Small personal project exploring metal deformation sims via Python. The idea is to get comfortable with stochastic generation of data and to use it predictively.
We can outline the general goals of the project in stages:
- We create our tool objects, our mesh, and our deformation function (which will be Gaussian for simplicity). We then put together a simple visualization method (via
matplotlib
) to visually verify our work. We then set up randomization to generate data. Then we can store the tools used, their order of use (which shouldn't matter, intuitively, but hey why not), and the resulting deformation patterns in our grid. Next we work with test data retrieval and interpretation -- this one's pretty simple, but fundamental to our work since we're pursuing ML training - We start working with established ML techniques for the forward problem; the question we'd like to answer is "Can I predict deformation patterns given the machining tools used and their configurations?" (Currently, we're here)

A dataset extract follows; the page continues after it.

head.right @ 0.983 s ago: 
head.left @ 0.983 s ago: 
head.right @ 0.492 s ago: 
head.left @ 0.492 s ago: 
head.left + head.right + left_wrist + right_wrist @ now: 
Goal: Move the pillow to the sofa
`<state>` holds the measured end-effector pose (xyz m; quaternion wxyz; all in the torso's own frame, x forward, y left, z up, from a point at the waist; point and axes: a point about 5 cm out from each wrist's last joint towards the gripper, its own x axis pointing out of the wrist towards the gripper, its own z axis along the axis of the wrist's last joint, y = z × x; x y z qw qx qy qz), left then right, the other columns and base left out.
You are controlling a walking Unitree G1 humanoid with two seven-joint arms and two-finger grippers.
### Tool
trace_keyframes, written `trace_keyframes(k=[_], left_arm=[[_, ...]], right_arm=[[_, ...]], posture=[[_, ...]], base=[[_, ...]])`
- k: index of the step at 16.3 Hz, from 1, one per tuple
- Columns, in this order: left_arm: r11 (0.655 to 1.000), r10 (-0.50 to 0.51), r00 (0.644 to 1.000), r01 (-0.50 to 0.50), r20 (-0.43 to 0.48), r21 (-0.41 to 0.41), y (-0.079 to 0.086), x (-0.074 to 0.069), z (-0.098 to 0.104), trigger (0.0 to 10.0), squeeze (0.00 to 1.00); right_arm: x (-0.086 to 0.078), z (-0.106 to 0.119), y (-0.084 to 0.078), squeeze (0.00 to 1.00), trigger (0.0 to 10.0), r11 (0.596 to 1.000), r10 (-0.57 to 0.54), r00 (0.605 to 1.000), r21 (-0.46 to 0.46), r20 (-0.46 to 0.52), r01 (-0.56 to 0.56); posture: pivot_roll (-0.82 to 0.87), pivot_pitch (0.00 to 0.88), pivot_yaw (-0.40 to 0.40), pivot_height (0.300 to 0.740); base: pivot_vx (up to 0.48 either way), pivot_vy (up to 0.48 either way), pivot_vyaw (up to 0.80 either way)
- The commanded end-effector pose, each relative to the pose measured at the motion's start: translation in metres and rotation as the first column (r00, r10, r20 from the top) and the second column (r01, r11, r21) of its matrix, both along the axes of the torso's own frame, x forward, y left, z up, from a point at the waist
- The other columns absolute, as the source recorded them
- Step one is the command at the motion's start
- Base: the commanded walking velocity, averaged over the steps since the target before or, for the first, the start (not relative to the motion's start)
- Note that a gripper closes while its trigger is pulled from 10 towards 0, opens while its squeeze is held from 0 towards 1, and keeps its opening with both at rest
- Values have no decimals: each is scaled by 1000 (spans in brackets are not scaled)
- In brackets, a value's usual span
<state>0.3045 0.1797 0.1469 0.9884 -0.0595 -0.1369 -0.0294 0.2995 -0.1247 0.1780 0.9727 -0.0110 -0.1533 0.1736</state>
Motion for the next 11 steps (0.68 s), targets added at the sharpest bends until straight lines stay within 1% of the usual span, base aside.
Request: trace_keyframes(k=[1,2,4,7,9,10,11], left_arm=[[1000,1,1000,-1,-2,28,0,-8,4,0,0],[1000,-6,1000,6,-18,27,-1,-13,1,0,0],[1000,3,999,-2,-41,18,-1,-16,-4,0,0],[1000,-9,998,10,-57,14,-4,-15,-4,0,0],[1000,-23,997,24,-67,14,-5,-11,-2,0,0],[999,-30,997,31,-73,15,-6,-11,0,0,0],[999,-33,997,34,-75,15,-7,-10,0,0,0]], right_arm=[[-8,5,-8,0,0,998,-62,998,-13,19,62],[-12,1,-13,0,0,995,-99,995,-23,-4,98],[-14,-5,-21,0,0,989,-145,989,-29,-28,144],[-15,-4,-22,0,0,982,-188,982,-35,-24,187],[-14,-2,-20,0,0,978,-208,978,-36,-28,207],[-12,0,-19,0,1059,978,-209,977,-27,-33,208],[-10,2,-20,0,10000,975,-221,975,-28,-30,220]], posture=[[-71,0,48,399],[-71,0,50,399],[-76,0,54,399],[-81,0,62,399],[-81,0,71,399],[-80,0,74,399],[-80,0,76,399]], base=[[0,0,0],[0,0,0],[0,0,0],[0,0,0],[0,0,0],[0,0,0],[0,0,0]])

- The big goal of this is to address the inverse problem: Given the deformation pattern on a piece of sheet metal, can we reconstruct the proces which shaped it?
- If successful, will work on mesh definition (input for the inverse problem) via LIDAR or photogrammetric approaches. This would give a direct 3D representation of the target deformation pattern which can be adapted to our 2D input array. This might be a valid approach toward reverse engineering. We'll certainly need to define more tools and approaches so we can tackle this problem.
Currently, my approach is limited by 2-dimensionality: the system presently requires (demands) that our data starts as a 2D grid, meaning we can't fold over metal or create 3D shapes yet. More concretely, we must pass a "horizontal plane test" in 3D which is analogous to the horizontal line test in 2D. I'll address this later, after establishing my strategies in 2D.